Copy out the listing that follows, exact in every word, and skip the images.

BEGIN

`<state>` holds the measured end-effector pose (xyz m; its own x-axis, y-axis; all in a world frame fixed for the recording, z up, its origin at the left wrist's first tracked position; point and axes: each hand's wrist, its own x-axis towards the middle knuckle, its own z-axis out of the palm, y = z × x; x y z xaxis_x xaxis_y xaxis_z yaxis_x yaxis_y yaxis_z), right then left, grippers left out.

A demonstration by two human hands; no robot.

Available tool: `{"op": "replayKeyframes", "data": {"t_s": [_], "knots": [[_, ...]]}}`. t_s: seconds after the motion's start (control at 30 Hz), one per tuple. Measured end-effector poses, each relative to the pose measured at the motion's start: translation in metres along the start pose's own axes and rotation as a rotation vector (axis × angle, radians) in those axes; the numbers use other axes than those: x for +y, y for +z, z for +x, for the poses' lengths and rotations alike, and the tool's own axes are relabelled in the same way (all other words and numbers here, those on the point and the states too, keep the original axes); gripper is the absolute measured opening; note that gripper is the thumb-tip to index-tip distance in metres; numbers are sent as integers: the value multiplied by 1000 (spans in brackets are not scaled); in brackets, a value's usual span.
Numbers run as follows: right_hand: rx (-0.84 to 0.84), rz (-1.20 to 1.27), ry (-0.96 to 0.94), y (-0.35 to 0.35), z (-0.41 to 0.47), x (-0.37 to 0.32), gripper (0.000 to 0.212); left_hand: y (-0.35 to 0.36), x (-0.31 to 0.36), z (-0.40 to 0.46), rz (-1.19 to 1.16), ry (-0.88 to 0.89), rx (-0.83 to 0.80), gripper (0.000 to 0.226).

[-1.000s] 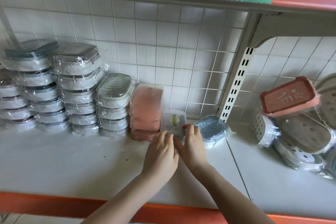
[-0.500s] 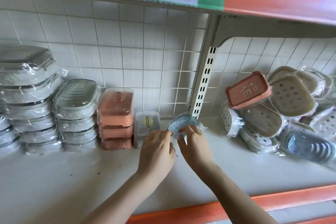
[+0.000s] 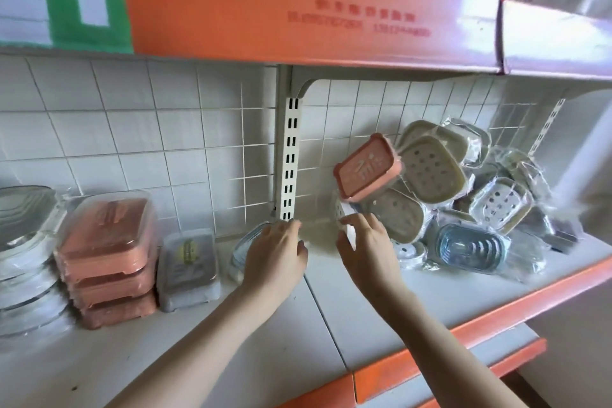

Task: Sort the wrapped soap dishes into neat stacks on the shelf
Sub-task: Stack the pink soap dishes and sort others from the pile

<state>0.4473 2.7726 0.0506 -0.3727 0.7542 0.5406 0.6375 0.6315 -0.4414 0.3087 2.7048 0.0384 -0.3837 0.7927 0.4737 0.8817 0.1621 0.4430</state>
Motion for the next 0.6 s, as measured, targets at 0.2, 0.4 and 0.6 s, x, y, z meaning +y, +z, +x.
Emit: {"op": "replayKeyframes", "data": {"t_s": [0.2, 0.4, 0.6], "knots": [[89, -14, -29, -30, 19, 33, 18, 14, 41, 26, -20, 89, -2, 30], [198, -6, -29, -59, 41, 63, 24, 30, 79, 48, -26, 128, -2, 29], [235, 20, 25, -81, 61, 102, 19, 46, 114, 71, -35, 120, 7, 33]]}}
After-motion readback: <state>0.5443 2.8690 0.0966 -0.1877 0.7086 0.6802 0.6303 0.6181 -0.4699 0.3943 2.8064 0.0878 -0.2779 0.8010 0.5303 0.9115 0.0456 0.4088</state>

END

Exercise result =>
`<state>` holds the measured end-effector pose (xyz m; its own x-axis, y-axis; all in a world frame fixed for the recording, z up, its origin at the left wrist's first tracked position; point and axes: each hand's wrist, its own x-axis towards the middle knuckle, its own z-axis out of the palm, y = z × x; x y z xaxis_x xaxis_y xaxis_z yaxis_x yaxis_y yaxis_z), right then left, grippers left out.

A demonstration by two human hands; no robot.

Available tool: `{"op": "replayKeyframes", "data": {"t_s": [_], "knots": [[_, ...]]}}`. t_s: seconds after the motion's start (control at 30 Hz), one per tuple. Measured end-effector poses, each relative to the pose measured at the motion's start: translation in metres along the start pose's own axes and rotation as a rotation vector (axis × angle, radians) in those axes; the numbers use other axes than those: x for +y, y for +z, z for +x, for the poses' lengths and rotations alike, and the tool's own axes are relabelled in the same way (all other words and numbers here, those on the point and the states too, keep the original axes); gripper is the absolute measured opening; note that gripper is the thumb-tip to index-tip distance in metres; numbers are sent as integers: the value multiplied by 1000 (spans in brackets are not scaled); in brackets, a value's usual span.
Numbers run as follows: right_hand: rx (-0.84 to 0.84), rz (-1.20 to 1.27), ry (-0.96 to 0.94), y (-0.35 to 0.35), z (-0.41 to 0.47), x (-0.37 to 0.32), gripper (0.000 to 0.212); left_hand: y (-0.35 to 0.36), x (-0.31 to 0.36), z (-0.40 to 0.46), rz (-1.19 to 1.16), ry (-0.88 to 0.89), rx (-0.83 to 0.80), gripper (0.000 to 0.226).

[-1.000s] 
[-0.500s] 
[+0.000s] 

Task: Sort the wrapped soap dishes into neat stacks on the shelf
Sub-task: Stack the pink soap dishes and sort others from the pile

<state>0.4473 2.7726 0.0506 -0.3727 0.7542 0.5406 0.6375 0.6315 -0.4414 0.3087 2.7048 0.0384 -0.3837 0.7927 0.4737 0.8817 0.1621 0.4430</state>
Motion for the next 0.6 s, as measured, targets at 0.2, 0.4 and 0.6 s, x, y, z meaning +y, +z, +x.
Emit: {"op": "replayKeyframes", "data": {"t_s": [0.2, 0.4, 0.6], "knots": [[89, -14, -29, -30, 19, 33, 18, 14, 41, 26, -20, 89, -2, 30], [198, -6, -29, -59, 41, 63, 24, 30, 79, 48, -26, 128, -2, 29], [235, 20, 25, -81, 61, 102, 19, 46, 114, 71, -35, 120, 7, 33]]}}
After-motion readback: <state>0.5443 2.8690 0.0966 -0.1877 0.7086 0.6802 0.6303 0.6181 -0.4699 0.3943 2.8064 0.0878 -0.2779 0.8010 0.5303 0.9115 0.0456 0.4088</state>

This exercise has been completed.